I noticed that it doesn’t matter if I set WithNumVersionsToKeep() or not, Badger will always store all versions of the item. I can see that by observing the size of the vlog files. If I create a new database and for example set NumVersionsToKeep to 1 and then I write different value to the same key 100 times, the vlog size will be the same as if I repeat the same test with NumVersionsToKeep = 100.

I update my keys often and my database is growing very big because of this, Is there a way to clean up the old data?

@adwinsky Thank you for the question. One of the Dgraph engineers will respond soon.

Hey @adwinsky, the value log (vlog) file serves as a Write-Ahead-Log (WAL) file. It also stores the values. The increase in vlog size is because every time you perform a write, the write is stored in the WAL. The WAL allows badger to recover in case of a crash.

You can run RunValueLogGC periodically to clean up value log file. Note - The call to RunValueLogGC doesn’t guarantee a value log file will be garbage collected. If there is enough stale data in the value log file, it will be garbage collected otherwise ErrNoRewrite (GC didn’t result in any cleanup error) is returned.

In my case the GC is very inefficient. I have a Kafka topic with 12 partitions. For every partition I create a database. Each database grows quite quickly (about 12*30GB per hour) and the TTL for most of the events is 1h, so the size should stay at constant level. Now for every partition I create a separate transaction and I process read and write operations sequentially, there is no concurrency, when the transaction is getting to big I commit it, in separate go-routine I start RunValueLogGC(0.5). Most of GC runs end up with ErrNoRewrite. Even tried to repeat RunValueLogGC until I have 5 errors in the row, but still I was running out of disk space quite quickly. My current fix is to patch the Badger GC, make it run on every fid that is before the head. This works fine, but eventually becomes slow when I have too many log files.

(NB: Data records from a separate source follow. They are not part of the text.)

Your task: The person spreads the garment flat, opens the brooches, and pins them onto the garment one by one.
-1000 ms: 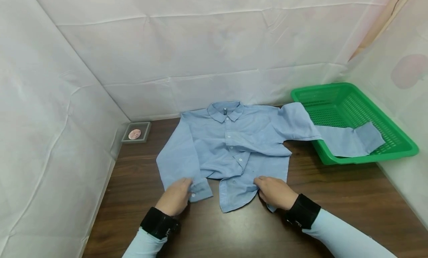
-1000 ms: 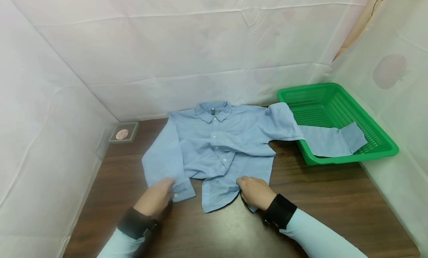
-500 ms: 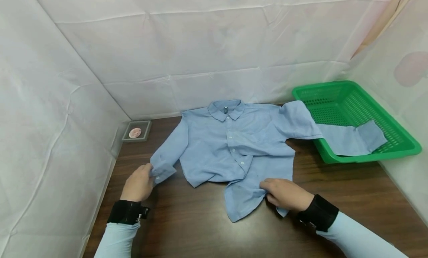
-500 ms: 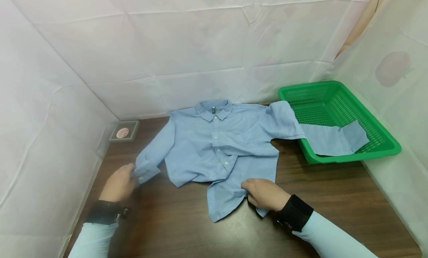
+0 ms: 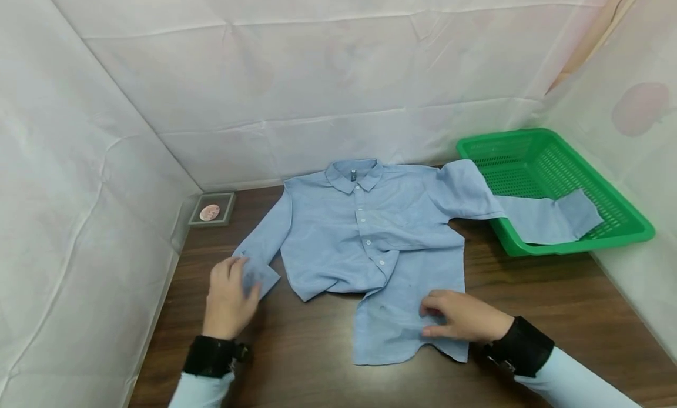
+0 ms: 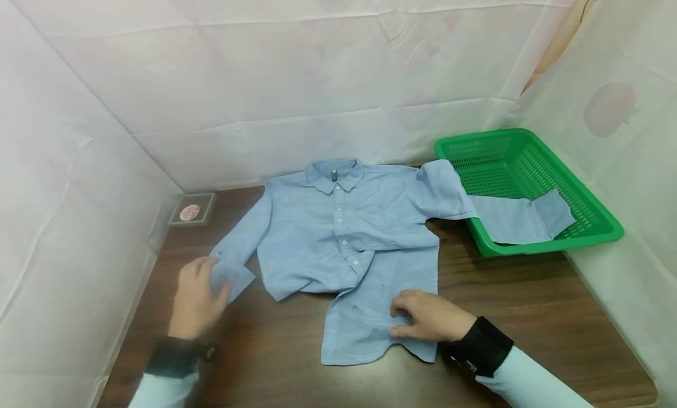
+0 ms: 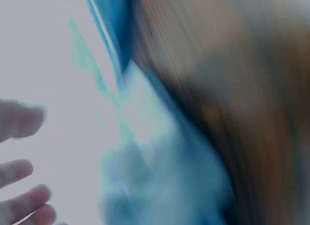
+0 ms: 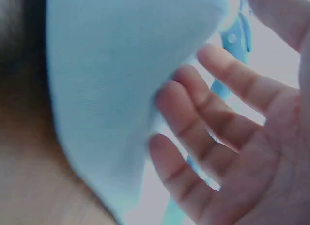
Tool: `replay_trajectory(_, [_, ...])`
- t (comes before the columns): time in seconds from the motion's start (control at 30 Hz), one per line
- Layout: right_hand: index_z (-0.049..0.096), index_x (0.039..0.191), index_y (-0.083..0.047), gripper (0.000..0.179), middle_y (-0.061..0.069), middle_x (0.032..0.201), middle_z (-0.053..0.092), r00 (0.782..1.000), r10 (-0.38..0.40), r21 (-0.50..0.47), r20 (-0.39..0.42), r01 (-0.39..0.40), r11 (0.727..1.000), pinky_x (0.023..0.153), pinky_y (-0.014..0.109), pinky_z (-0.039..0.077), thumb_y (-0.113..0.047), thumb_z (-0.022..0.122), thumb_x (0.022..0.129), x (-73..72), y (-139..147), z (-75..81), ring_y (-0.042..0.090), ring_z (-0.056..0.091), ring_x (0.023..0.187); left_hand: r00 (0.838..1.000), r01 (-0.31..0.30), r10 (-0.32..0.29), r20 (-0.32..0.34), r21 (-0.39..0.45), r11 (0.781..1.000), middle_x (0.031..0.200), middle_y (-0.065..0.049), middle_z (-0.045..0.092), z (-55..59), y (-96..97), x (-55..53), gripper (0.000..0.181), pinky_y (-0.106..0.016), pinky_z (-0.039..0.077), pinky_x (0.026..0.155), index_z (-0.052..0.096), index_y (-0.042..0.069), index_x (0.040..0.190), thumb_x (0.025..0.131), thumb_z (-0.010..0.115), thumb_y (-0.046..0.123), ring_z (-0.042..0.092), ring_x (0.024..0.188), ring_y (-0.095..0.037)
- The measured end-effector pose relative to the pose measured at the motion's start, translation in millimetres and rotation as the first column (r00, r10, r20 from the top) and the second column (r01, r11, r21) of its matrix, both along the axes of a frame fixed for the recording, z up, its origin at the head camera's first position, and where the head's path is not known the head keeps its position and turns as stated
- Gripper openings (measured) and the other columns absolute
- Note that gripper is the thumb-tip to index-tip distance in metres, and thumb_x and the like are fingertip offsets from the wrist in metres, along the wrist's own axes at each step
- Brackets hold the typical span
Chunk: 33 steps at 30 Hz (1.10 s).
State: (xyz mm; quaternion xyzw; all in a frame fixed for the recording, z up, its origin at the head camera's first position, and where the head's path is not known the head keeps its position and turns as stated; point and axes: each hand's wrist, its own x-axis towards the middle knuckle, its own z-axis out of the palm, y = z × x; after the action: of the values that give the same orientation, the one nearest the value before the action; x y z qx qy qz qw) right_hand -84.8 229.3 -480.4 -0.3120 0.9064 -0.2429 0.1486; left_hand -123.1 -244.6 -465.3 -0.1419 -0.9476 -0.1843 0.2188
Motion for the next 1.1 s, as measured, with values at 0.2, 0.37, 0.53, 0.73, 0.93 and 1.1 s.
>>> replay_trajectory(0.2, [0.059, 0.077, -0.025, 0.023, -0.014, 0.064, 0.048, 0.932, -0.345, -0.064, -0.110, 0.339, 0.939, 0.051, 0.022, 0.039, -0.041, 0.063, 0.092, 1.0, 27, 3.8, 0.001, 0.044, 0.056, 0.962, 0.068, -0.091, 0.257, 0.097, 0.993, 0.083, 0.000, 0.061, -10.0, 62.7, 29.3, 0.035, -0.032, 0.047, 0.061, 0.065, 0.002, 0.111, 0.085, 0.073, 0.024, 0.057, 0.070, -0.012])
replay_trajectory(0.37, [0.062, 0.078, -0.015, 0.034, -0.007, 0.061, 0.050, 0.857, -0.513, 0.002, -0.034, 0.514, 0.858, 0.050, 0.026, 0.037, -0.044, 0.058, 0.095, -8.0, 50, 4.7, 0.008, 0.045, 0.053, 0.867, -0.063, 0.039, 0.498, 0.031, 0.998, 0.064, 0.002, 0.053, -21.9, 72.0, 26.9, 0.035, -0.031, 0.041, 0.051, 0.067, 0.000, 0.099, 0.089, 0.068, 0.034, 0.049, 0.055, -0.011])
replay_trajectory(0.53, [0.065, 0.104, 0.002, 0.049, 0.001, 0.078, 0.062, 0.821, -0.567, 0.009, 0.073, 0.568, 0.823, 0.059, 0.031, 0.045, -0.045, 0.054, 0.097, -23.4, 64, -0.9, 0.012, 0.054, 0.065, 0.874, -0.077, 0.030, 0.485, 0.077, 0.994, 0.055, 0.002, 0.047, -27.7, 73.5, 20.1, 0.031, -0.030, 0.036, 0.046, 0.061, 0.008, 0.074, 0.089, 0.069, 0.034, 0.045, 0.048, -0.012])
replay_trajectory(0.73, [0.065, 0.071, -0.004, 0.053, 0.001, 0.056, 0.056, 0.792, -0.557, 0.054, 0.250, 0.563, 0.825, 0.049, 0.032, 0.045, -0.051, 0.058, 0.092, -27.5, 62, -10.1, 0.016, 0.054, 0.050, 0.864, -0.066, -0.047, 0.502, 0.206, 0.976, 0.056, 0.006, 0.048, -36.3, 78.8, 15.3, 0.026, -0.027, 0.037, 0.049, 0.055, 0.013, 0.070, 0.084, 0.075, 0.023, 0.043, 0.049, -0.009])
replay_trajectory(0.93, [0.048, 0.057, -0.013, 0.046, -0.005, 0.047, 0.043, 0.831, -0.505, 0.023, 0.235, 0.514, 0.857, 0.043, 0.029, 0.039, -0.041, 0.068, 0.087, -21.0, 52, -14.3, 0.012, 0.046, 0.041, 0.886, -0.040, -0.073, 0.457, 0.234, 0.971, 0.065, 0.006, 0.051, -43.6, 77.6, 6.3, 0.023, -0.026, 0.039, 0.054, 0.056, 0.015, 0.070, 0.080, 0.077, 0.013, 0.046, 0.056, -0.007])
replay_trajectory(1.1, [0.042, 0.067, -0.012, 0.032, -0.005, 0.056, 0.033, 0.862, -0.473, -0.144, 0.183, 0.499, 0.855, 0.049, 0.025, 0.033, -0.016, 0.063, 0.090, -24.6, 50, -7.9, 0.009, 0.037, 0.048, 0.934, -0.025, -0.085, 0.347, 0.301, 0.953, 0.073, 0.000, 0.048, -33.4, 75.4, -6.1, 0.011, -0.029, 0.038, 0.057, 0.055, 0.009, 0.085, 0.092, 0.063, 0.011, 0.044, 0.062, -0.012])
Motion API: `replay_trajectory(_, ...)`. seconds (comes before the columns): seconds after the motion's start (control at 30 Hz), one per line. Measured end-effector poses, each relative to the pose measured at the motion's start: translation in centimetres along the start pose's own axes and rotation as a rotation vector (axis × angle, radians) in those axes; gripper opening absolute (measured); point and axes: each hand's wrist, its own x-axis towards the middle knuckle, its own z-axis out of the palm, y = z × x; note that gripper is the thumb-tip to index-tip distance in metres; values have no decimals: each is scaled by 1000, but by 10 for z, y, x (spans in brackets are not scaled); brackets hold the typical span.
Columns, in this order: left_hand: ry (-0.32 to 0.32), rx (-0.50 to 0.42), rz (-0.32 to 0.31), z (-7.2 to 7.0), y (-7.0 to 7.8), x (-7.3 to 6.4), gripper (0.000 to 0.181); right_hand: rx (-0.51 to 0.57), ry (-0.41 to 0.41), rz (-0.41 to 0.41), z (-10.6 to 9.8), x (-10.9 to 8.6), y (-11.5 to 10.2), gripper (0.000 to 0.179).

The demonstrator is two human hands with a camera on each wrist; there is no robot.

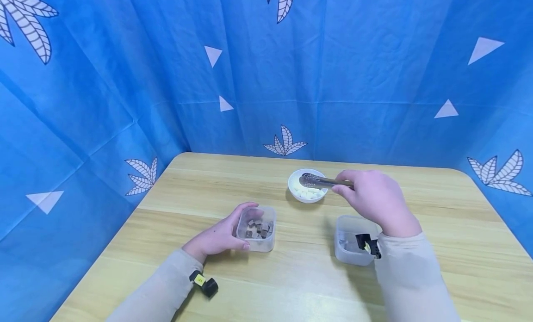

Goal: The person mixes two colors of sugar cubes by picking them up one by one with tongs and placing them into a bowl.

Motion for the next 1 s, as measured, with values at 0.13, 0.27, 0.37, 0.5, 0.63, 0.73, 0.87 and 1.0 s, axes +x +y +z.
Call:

This is a database configuration I am using:

opts := badger.DefaultOptions(fmt.Sprintf(dir + "/" + name))
opts.SyncWrites = false
opts.Logger = nil
opts.ValueLogLoadingMode = options.FileIO

@adwinsky Try reducing the value log file size. The default size is 1 GB, you can try with 500 MB of log file size and also set the discard ratio to 0.001 RunValueLogGC(0.001). This should perform GC more actively.